Line for line, return the data exactly, omitting all pictures.

__Data provided__:
========================================

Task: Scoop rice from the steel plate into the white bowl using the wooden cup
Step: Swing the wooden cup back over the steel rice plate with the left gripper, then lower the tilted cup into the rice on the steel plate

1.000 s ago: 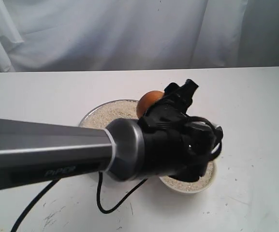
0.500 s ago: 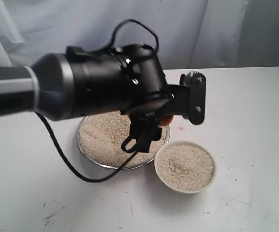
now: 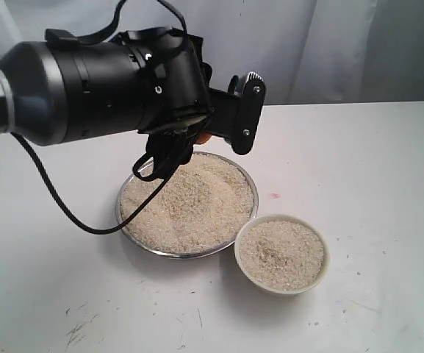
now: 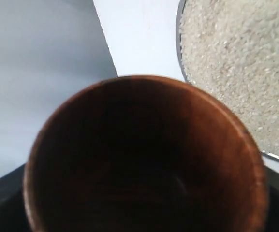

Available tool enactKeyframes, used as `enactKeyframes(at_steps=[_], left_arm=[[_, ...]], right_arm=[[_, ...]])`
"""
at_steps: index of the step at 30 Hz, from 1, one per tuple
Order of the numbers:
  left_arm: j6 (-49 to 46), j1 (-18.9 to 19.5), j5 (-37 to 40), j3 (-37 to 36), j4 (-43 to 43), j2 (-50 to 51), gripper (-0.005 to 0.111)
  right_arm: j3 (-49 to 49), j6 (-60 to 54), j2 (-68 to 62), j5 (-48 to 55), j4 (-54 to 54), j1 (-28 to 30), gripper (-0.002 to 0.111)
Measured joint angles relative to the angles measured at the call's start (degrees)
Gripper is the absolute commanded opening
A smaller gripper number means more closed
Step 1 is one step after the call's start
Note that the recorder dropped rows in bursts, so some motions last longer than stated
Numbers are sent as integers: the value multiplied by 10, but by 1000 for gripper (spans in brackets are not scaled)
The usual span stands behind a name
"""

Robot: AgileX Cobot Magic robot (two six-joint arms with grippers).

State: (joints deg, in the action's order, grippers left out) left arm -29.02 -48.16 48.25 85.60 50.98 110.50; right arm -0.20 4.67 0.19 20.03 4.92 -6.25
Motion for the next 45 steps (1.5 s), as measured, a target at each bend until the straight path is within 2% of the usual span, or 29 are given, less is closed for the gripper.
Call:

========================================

__Answer for this exercise__:
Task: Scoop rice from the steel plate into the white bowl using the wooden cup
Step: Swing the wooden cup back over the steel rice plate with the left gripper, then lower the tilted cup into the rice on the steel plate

1.000 s ago: 
0.500 s ago: 
now: 
now: 

Available tool enactKeyframes, used as `enactKeyframes(at_steps=[_], left_arm=[[_, ...]], right_arm=[[_, ...]])`
"""
at_steps: index of the step at 30 Hz, from 1, one per tuple
Order of the numbers:
  left_arm: j6 (-49 to 46), j1 (-18.9 to 19.5), j5 (-37 to 40), j3 (-37 to 36), j4 (-43 to 43), j2 (-50 to 51), gripper (-0.005 to 0.111)
  right_arm: j3 (-49 to 49), j6 (-60 to 54), j2 (-68 to 62), j5 (-48 to 55), j4 (-54 to 54), j1 (-28 to 30), gripper (-0.002 to 0.111)
Measured joint angles relative to the angles measured at the call's start (degrees)
Gripper is the absolute commanded opening
A smaller gripper number means more closed
Step 1 is one step after the call's start
Note that the recorder dropped rows in bursts, so some motions last longer than stated
Numbers are sent as integers: the value multiplied by 10, but by 1000 for gripper (spans in brackets are not scaled)
The usual span stands behind a name
"""

Robot: AgileX Cobot Magic robot (two six-joint arms with grippers).

State: (joints deg, in the action's order, grippers left out) left arm -29.02 -48.16 48.25 85.60 50.98 110.50; right arm -0.20 4.67 0.19 20.03 4.92 -6.25
Motion for the next 45 steps (1.5 s), as measured, a target at each bend until the straight path is within 2% of the usual span, or 29 are given, less is closed for the gripper.
Call:

This exercise requires no additional answer.